For a mid-sized Drizzle project (10-30 tables, 50-100 mutation sites):

  • Port pgTable / sqliteTabletable (dialect-free). One file per table stays one file per table.
  • Add defineSchema({...}) at the end of your schema.
  • Bump every timestamp column to int() (epoch ms).
  • Add id: id() to every table if you weren’t already using UUID text PKs.
  • Rewrite $inferSelectInferRow, $inferInsertInferInsertRow.
  • Group every db.insert/update/delete call into named mutators in a defineMutators registry.
  • Add per-table auth predicates on TableOptions.auth for row-level access. Replaces middleware in most cases.
  • Replace call sites with client.mutate("name", args) / useMutation.
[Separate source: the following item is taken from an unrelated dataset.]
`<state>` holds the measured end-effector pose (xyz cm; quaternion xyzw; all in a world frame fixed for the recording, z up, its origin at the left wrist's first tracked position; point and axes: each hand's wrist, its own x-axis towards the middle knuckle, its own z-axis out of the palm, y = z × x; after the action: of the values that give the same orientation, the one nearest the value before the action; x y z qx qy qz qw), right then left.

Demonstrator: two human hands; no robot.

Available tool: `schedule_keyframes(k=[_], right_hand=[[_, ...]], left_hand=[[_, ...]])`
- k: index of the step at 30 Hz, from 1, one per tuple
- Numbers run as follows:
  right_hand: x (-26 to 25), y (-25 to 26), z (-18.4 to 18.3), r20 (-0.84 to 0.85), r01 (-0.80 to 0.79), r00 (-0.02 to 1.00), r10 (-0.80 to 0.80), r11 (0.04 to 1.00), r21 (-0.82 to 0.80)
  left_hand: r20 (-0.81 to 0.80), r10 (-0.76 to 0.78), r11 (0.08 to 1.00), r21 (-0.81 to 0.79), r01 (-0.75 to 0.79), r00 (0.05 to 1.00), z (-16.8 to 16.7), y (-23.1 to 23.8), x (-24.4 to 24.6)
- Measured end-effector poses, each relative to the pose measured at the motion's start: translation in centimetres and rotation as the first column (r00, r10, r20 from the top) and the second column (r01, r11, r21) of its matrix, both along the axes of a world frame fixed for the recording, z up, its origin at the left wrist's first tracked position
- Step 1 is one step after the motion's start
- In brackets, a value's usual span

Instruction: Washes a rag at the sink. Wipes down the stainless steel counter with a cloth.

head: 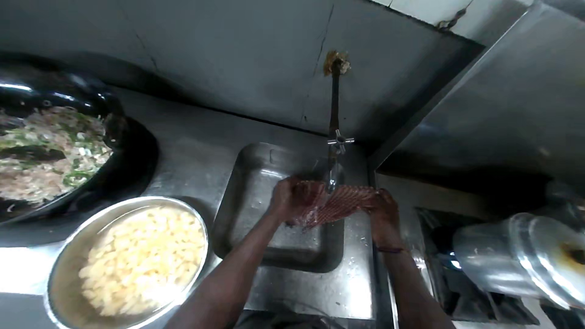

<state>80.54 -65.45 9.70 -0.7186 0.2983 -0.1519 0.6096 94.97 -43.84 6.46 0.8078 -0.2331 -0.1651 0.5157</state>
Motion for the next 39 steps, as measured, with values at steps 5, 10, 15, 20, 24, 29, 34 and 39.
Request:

  • Rewrite .query.x.findMany({ with }) calls into .innerJoin() / .leftJoin().
  • Replace drizzle-kit migration invocations with runMigrations at deploy (or in your admin route).
  • Bump SCHEMA_VERSION for the first deploy that’s incompatible with the pre-plasma clients.

For an app you’d expect a Drizzle-migrant to touch, the port is a few days of mechanical work. The Drizzle → plasma value swap is big enough that most teams find it worth it.